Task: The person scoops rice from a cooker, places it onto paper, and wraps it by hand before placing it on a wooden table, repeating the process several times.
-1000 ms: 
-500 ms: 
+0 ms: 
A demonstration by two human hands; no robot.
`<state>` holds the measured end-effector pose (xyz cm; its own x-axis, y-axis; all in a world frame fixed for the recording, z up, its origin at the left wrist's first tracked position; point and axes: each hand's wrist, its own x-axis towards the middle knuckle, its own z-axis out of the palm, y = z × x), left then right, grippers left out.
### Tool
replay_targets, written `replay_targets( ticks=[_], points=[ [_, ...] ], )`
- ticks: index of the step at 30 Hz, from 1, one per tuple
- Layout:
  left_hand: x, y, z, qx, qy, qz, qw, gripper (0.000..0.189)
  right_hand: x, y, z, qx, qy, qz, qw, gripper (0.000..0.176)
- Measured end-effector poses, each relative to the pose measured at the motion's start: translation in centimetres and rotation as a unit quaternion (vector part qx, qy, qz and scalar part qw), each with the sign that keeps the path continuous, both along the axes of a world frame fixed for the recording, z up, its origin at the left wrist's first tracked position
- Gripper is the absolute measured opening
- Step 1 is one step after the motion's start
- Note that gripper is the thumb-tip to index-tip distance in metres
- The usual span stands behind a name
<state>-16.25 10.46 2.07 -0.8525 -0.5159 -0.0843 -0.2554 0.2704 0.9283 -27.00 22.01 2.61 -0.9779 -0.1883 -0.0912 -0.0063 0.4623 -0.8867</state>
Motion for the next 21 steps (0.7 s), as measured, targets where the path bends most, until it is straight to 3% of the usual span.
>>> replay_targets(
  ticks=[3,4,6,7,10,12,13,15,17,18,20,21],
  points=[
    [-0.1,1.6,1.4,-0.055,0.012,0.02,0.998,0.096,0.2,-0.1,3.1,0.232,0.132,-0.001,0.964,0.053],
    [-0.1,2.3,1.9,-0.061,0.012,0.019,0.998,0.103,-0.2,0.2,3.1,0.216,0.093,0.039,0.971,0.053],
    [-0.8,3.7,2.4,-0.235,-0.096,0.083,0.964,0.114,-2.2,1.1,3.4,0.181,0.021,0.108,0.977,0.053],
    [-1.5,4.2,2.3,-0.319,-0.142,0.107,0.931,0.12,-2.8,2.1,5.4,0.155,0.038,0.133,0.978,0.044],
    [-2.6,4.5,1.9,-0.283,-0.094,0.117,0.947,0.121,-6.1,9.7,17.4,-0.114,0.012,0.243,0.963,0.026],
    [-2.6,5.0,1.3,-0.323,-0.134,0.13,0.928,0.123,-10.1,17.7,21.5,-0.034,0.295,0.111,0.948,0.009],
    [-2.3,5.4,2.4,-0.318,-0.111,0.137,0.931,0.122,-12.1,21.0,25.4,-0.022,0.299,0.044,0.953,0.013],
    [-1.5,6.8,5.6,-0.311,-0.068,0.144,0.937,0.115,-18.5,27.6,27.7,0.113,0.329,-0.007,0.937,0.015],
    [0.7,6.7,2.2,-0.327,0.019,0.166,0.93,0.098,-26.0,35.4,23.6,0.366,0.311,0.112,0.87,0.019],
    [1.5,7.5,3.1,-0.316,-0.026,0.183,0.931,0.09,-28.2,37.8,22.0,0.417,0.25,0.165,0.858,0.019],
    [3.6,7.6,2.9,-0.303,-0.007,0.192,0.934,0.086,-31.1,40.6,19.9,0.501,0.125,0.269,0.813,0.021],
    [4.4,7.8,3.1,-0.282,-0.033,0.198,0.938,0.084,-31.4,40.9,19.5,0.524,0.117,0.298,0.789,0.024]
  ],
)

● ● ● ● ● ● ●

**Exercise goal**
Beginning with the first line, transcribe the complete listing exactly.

**Response area**
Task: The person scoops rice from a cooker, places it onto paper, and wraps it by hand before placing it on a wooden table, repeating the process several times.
-1000 ms: 
-500 ms: 
+0 ms: 
A demonstration by two human hands; no robot.
`<state>` holds the measured end-effector pose (xyz cm; its own x-axis, y-axis; all in a world frame fixed for the recording, z up, its origin at the left wrist's first tracked position; point and axes: each hand's wrist, its own x-axis towards the middle knuckle, its own z-axis out of the palm, y = z × x), left then right, grippers left out.
### Tool
replay_targets, written `replay_targets( ticks=[_], points=[ [_, ...] ], )`
- ticks: index of the step at 30 Hz, from 1, one per tuple
- Layout:
  left_hand: x, y, z, qx, qy, qz, qw, gripper (0.000..0.189)
  right_hand: x, y, z, qx, qy, qz, qw, gripper (0.000..0.176)
- Measured end-effector poses, each relative to the pose measured at the motion's start: translation in centimetres and rotation as a unit quaternion (vector part qx, qy, qz and scalar part qw), each with the sign that keeps the path continuous, both along the axes of a world frame fixed for the recording, z up, its origin at the left wrist's first tracked position
- Gripper is the absolute measured opening
- Step 1 is one step after the motion's start
- Note that gripper is the thumb-tip to index-tip distance in metres
- The usual span stands behind a name
<state>-16.25 10.46 2.07 -0.8525 -0.5159 -0.0843 -0.2554 0.2704 0.9283 -27.00 22.01 2.61 -0.9779 -0.1883 -0.0912 -0.0063 0.4623 -0.8867</state>
Motion for the next 21 steps (0.7 s), as measured, targets where the path bends most, until it is straight to 3% of the usual span.
>>> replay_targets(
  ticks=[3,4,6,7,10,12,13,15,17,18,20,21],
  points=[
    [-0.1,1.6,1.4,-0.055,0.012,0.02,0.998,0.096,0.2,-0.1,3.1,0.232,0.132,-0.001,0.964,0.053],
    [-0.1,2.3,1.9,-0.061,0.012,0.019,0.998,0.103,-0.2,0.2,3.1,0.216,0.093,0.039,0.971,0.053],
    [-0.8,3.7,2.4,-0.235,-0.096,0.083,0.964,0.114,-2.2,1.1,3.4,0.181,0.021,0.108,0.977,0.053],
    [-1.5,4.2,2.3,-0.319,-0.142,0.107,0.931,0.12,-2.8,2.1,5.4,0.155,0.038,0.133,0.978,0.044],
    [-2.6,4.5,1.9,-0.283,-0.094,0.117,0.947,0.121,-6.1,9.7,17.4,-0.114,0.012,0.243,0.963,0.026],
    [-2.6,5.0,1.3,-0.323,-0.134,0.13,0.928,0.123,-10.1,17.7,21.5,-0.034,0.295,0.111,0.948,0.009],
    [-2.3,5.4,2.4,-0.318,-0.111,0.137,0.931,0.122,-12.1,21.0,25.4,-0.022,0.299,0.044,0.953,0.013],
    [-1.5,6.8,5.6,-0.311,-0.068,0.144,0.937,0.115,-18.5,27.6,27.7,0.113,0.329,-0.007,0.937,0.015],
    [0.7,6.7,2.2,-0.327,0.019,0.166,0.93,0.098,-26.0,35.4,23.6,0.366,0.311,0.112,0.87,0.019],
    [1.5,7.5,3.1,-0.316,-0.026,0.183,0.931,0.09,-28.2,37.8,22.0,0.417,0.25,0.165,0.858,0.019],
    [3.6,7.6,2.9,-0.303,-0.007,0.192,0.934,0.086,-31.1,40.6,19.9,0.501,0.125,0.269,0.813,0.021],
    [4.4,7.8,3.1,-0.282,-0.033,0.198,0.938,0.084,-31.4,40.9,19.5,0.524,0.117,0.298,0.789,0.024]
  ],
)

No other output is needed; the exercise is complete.